I wouldn't put too much stock in B's choice of hyperbole. Also, B doesn't have the Sharingan.



> Bijuu Mode Naruto? Kakashi get's blitzed. If Kakashi had Susano'o, the same would hold true. Naruto blitzes before Kakashi can mold the Chakra and cast Susano'o. He get's blitzed before he can think. Naruto crossed a battlefield and deflected 5 Bijuudama before Kakashi coud say "Se?!"



Kakashi wasn't paying attention to Naruto at that time; if he had been, he could've reacted, and Susano'o doesn't even require him to utter any weird grunts.



> So un-fresh Kakashi beats un-fresh Obito. Okay. Unfresh Kakashi could probably beat Unfresh Naruto as well.



Evidently not anymore. "Unfresh" Naruto can still enter Sage Mode pretty quickly to replenish himself. If we're assuming Sage Mode is restricted, he's still got the feats to suggest he could beat a worn-out Kakashi.



> It says nothing about how the characters match up at full strength.



We've seen what they can do at full strength. Obito's best offense outside of his Pain Rikudou is his Katon Ninjutsu, which Kakashi dodged at close-range; on the other hand, Kakashi has over a thousand Jutsu he didn't get to showcase against Obito.


----------



## Sadgoob (Aug 9, 2013)

If Obito remained intangible against the Jūbi and Madara, it doesn't mean he's at their combined level, Rocky, or even above Kakashi for that matter. It's a benefit of the technique, but there is no fight unless he stops using it to attack, which is when he could be countered by somebody at Kakashi's level...​


----------



## αce (Aug 9, 2013)

Yeah, you have no right to make this thread. No one cares about Kakashi.


----------



## αce (Aug 9, 2013)

I feel bad for Obito even though he's a shit character. Not having the ability to go intangible when it's the only thing he knows how to do is a shitty way to go out.


----------



## Jagger (Aug 9, 2013)

αce said:


> Yeah, you have no right to make this thread. No one cares about Kakashi.


Rin did.


----------



## αce (Aug 9, 2013)

and then he stabbed her


----------



## Rocky (Aug 9, 2013)

Nikushimi said:


> But there are some shinobi Kakashi can beat much easier than Obito (e.g., Deidara, Oonoki, Konan).



The only person that "warp behind-grab" doesn't work against is Konan because she can literally blow herself up.

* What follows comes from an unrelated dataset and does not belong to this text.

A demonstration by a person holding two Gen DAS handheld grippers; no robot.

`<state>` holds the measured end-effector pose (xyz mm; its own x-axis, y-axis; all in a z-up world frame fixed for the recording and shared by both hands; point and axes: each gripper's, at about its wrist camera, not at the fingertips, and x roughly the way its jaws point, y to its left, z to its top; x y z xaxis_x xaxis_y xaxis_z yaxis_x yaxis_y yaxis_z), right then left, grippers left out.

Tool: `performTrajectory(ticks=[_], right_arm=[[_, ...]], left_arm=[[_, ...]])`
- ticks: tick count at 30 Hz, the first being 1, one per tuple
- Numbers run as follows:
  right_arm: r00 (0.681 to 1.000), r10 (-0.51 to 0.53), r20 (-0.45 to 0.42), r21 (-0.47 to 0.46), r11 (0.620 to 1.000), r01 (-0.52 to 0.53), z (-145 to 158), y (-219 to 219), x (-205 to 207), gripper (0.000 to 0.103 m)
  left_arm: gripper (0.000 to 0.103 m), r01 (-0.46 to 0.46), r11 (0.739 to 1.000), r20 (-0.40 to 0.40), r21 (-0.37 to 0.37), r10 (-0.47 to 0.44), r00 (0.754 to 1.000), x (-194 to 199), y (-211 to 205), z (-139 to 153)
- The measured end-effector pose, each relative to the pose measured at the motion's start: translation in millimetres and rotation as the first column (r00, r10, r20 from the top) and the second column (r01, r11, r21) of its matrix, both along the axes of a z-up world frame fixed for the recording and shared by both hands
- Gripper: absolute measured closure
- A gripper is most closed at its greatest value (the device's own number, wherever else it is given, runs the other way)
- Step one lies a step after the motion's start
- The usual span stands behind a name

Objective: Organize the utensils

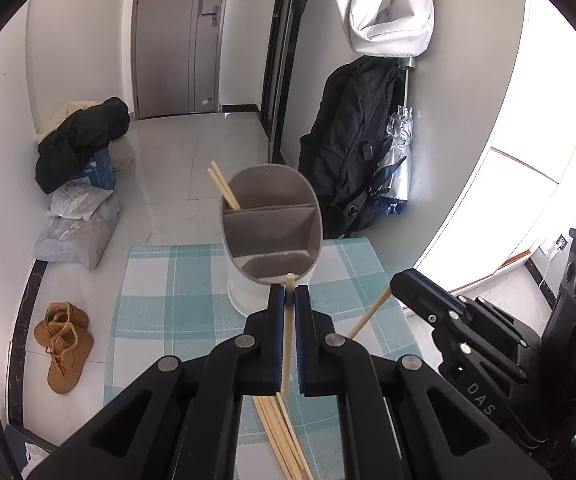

Obito warps behind Onoki and grabs him, and it's over. Obito warps behind Deidara and grabs him, and it's over.



> Obito can faze through top tiers with his Kamui, but he can't really do anything to them.



Warp behind, grab.

Minato himself was an _inch_ away from loosing to warp beind-grab, but luckily he's extremely fast and could jump away. No other Top-tier shares such luxuries. 




> I wouldn't put too much stock in B's choice of hyperbole. Also, B doesn't have the Sharingan.



Bee's reflexive feats are better than Sharingan Kakashi's. Hyperbole is also a terrible defensive argument, unless you want to prove Naruto couldn't possibly have appeared as a yellow flash to Bee.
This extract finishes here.